永年、日本と中国の両国に帰属することを余儀なくされ、台湾と往来していた南の島民にとって、人為的に作られた、国とか国民といった概念は迷惑なことであっただろう。

 にもかわらず、強引な本土化が進められた。尋常小学校では、島言葉が禁止された。「方言絶滅運動」が本気で展開されたのである。方言を使えば、小学生は、「方言札」をつけさせられた。標準語を話すようになるとその札は外された。子供たちに言葉上の差別意識をそれは植え付けた。本土言葉を話す子供が、島言葉しか話せない子供を露骨に馬鹿にするようになった。

 現在でも、米国支配層の後押しで高い地位を得た権力指向者たちが、英語の使用を義務づけたがるのもこれと同じ精神構造である。

 
ちなみに、プロ野球で阪神フアンや、広島フアンが熱狂的にフアンになったのも、これら両球団の選手たちが、アンチ巨人意識でもって、大阪弁、広島弁を使おうとするからである。

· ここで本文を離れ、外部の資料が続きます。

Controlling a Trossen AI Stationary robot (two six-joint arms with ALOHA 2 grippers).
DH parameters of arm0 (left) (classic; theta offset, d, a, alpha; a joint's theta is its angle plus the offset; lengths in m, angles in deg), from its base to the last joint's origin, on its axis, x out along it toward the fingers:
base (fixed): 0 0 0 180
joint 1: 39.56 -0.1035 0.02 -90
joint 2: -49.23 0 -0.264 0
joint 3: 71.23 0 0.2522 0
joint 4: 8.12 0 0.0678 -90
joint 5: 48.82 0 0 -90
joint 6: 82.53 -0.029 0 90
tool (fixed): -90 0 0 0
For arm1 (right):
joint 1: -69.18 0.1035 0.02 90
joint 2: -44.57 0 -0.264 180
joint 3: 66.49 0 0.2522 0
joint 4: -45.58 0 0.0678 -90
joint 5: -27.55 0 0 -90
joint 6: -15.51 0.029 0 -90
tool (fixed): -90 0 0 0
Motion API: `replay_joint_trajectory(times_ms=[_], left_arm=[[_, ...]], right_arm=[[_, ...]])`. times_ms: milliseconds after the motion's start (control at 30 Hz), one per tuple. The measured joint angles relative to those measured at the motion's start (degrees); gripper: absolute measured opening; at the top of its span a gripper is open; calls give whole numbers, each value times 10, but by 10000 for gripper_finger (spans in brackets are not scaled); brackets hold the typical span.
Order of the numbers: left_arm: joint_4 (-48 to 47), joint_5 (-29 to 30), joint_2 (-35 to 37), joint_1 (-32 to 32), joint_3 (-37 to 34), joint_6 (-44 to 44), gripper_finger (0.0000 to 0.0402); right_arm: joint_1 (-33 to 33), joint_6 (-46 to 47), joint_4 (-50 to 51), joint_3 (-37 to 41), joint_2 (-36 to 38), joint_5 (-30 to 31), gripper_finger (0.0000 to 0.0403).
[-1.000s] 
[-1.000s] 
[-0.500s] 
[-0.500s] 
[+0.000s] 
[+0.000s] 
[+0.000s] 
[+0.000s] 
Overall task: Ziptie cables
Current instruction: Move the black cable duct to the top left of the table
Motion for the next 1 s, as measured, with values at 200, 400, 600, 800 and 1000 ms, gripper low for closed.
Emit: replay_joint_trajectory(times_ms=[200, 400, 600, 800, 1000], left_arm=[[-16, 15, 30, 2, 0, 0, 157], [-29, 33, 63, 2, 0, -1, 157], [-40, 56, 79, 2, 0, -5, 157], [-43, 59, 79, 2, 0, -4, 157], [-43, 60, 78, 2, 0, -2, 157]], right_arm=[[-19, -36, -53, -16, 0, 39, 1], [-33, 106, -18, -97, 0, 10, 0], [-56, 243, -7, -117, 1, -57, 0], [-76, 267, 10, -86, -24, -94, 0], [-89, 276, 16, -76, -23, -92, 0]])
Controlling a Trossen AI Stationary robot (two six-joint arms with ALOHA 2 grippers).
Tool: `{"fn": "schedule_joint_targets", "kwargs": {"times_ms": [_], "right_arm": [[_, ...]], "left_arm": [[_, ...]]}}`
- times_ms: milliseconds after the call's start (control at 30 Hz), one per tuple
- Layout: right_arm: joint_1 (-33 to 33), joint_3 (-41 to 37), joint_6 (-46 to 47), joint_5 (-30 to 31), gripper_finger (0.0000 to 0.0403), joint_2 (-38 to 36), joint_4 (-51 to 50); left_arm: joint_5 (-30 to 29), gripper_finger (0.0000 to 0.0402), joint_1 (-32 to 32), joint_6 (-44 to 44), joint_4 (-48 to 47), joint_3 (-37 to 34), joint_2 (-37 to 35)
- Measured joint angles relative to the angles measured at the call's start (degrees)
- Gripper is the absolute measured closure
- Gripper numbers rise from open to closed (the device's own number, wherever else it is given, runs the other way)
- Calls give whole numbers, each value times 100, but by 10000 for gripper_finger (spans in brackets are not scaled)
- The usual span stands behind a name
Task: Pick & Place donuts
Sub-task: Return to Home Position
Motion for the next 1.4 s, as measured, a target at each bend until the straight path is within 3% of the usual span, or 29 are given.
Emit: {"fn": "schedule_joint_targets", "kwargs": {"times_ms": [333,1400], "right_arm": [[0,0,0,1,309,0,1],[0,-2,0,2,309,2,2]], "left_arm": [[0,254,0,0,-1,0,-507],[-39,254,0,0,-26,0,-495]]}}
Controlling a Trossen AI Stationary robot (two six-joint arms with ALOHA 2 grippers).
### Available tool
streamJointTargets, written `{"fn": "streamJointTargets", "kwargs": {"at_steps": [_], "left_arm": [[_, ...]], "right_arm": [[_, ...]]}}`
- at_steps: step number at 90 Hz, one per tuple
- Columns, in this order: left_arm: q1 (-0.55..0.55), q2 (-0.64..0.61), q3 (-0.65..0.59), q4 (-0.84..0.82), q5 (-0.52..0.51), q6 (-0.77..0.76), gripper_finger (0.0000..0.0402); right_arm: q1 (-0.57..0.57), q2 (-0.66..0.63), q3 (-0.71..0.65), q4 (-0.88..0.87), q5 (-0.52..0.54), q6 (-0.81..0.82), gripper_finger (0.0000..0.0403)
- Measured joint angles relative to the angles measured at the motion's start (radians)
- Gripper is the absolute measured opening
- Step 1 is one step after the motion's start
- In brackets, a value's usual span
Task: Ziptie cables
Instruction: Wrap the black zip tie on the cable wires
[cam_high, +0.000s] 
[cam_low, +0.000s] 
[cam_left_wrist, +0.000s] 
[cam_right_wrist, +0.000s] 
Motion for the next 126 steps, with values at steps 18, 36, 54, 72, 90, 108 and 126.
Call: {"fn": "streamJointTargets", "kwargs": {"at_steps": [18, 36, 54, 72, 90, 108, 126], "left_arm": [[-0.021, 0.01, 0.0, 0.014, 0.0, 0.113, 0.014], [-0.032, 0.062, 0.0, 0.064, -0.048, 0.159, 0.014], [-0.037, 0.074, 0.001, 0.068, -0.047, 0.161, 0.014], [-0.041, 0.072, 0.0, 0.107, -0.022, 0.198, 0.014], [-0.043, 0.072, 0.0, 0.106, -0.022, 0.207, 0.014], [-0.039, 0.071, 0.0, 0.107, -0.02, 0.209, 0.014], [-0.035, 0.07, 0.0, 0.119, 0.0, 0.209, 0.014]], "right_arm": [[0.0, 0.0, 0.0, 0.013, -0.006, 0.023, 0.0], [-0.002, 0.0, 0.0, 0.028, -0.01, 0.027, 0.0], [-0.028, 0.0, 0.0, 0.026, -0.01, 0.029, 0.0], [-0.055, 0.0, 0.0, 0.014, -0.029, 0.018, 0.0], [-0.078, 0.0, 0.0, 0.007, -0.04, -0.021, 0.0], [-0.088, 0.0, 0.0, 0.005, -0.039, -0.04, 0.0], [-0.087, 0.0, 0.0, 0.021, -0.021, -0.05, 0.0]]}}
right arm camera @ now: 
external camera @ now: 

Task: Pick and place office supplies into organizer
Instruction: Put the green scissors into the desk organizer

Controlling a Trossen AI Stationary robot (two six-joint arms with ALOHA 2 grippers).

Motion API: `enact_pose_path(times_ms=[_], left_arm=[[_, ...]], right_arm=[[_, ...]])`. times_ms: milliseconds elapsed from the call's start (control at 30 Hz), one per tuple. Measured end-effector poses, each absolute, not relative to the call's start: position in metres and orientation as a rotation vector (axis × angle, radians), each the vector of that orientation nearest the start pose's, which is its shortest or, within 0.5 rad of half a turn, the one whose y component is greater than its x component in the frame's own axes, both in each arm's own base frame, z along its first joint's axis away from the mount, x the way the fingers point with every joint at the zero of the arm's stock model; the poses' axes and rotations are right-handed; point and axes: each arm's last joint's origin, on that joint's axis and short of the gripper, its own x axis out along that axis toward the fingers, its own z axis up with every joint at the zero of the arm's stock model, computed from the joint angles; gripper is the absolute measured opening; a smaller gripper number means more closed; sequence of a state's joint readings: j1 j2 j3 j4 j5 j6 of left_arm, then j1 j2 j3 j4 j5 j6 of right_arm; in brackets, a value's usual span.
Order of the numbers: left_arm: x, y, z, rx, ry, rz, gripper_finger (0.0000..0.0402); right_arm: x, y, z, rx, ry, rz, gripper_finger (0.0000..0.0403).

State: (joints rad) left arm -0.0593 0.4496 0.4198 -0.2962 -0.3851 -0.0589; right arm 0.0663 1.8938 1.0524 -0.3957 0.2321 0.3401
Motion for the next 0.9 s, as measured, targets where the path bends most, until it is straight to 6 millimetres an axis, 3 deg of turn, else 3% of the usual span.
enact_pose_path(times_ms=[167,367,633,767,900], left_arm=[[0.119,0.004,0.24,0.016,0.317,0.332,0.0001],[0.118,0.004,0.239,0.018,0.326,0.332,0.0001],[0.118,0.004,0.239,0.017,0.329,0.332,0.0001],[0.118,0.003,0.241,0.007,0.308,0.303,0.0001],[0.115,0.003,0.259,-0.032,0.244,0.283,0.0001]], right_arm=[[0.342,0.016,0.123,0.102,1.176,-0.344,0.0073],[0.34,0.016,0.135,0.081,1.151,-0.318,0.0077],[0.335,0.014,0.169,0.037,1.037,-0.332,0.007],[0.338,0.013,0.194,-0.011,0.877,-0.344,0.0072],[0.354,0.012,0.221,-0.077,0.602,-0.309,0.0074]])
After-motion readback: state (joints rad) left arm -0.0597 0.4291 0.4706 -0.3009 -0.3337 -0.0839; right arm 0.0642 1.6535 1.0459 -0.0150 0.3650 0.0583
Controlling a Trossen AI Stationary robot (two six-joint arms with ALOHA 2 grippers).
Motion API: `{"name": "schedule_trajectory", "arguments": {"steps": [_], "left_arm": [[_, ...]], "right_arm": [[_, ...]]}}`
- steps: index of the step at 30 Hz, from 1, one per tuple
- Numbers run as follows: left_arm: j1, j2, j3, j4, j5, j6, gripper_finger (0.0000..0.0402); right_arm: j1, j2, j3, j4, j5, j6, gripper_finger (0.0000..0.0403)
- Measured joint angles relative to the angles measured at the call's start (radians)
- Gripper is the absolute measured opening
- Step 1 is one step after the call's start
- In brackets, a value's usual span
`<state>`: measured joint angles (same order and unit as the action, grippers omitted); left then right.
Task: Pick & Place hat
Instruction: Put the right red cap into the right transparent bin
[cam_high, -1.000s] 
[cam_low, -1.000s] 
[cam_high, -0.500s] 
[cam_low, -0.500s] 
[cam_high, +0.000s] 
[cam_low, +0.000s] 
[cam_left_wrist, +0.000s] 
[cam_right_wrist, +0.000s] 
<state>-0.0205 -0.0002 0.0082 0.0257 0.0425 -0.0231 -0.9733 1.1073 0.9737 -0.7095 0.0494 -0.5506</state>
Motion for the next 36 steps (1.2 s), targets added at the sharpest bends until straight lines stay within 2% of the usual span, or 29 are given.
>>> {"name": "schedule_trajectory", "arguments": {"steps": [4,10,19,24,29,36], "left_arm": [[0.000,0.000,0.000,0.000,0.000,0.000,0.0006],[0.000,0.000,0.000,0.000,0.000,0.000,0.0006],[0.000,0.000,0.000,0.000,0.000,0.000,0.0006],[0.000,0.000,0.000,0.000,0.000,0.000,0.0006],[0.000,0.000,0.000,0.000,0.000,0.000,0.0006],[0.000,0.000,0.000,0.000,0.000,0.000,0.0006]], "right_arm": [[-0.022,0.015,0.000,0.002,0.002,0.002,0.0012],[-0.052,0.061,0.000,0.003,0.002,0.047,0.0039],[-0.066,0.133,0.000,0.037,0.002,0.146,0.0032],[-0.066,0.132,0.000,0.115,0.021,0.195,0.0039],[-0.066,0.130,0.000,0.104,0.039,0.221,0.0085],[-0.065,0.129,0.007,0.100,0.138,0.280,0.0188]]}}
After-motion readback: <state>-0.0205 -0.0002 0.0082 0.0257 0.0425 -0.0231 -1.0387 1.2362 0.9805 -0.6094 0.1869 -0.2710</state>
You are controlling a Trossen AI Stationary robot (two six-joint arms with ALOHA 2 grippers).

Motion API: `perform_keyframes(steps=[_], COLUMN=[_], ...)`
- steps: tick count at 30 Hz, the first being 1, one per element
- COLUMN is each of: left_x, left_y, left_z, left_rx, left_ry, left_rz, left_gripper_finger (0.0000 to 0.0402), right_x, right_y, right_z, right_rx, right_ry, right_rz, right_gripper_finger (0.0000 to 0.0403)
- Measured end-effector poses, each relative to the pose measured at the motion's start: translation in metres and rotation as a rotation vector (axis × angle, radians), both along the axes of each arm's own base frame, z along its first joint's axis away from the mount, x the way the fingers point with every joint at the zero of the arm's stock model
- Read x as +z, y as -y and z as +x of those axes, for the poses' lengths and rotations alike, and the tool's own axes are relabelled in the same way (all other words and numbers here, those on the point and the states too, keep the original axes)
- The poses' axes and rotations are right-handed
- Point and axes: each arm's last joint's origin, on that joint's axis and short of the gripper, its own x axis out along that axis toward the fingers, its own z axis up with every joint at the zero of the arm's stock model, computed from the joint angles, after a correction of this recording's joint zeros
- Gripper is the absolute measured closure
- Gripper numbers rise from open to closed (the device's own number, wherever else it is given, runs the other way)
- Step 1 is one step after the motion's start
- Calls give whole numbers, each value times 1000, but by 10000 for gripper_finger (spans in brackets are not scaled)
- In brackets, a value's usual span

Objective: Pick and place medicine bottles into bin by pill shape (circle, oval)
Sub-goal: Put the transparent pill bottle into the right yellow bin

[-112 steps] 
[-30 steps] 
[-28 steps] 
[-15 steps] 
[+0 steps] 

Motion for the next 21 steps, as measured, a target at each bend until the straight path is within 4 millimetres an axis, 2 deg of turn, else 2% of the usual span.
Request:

 明治、大正、昭和の初期、島の娘たちは、台湾総督府のある台北に働きに出された。琉球人の下働き娘は「ねえや」と呼ばれ、本土からきた「ばあや」に監督されていた。「ねえや」の下に中国人、その下に朝鮮人、そして最下層に現地の台湾人がいた。差別は当たり前の時代であった(みやら雪朗、「天(ていん)ぬ群星(むるぶし)や数(ゆ)みば数(ゆ)まりしが―私の『親守歌』をめぐる数々の歌―」、『星砂(ほしずな)の島』第10号、特集・伝統文化と経済、全国竹富文化協会、平成18年8月、54~57ページ)。